Akhirnya aku menemukan sebuah warug minuman. Penjualnya seorang ibu-ibu yang menjawab pertanyaanku dengan tidak bersemangat. Terlihat sekali kantung matanya pertanda lelah. Mungkin ia sudah biasa berjualan sampai selarut ini. Tapi lelah itu pasti terlihat. Mungkin ia juga bosan. Mungkin juga iri pada orang-orang yang kini terlelap.

Mampang dini hari. Tak banyak yang kutemui. Sisi-sisi glamor dan ramai mungkin sudah habis di kemang, di menteng, atau di daerah gemerlap lain. Sepi di sini. Yang terlihat sisi-sisi lain Jakarta. Pekerja (entah kantor mana yang tetap bekerja di hari libur ini) yang sedang ngaso di warung untuk minum kopi. Menghilangkan kantuk sebentar karena mereka mungkin harus memacu kuda besinya lebih jauh lagi. Sampai Depok, Bekasi, atau Bogor.

Atau para penjual makanan yang mendorong gerobak mereka dari pasar. Mungkin hari ini mereka sedang kurang laku. Karena orang sedang ramai menyate hasil sembelihan pagi tadi. Atau anak kos sengaja merapel makan mereka sampai besok pagi. Karena malas beranjak dari kamar, mumpung libur. Atau memang sengaja mengirit pengeluaran.

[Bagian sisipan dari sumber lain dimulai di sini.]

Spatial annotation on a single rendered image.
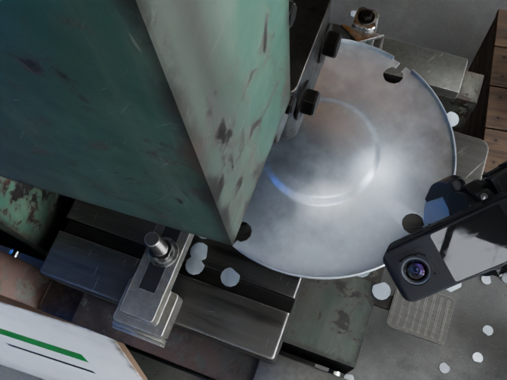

Mampang dini hari, sepi sampai aku kembali masuk ke dalam gang rumah. Langsung kembali terlihat gerombolan yang tadi berbisik tentang aku. Yang menyelenggarakan hiruk-pikuk ala mereka. Biarkan saja mereka habiskan masa senggang dan muda mereka dengan sia. Sampai saatnya mereka menyesal bahwa mereka tak banyak lakukan perubahan. Selama mereka tidak membawa perempuan jalanan ke situ, selama mereka tidak mengganggu tidur nyenyak para warga, biarkan saja.

Sebelum aku masuk rumah salah seorangnynya memanggilku. "habis beli apa fah?" aku hanya menunjukkan botol minuman yang kusembunyikan dalam lengan jaket yang besar. Kemudian segera masuk. Sementaa mereka kembali melanjutkan keramaian mereka sendiri. Sementara mulai radius lima meter dari mereka semua sudah sepi. Tinggal pasukan kakiempat yang sesekali melintas. bergerilya mencati sisa makanan yang lupa dibuang oleh pemilik sebelumnya.

Mampang, dini hari, sepi pengunjung. Dan empat setengah jam dari sekarang, jalanan yang kosong itu akan berubah menjadi lautan kendaraan yang berebut tempat di pusat kota sana. Beruntung aku bukan bagian dari mereka. Aku akan menghindar sejauh mungkin dari chaos itu. Menuju arah asal kebanyakan dari mereka. Depok.

Mungkin lain waktu aku akan menyempatkan kembali keluar selarut ini untuk memotret jalanan sepi pengunjung ini.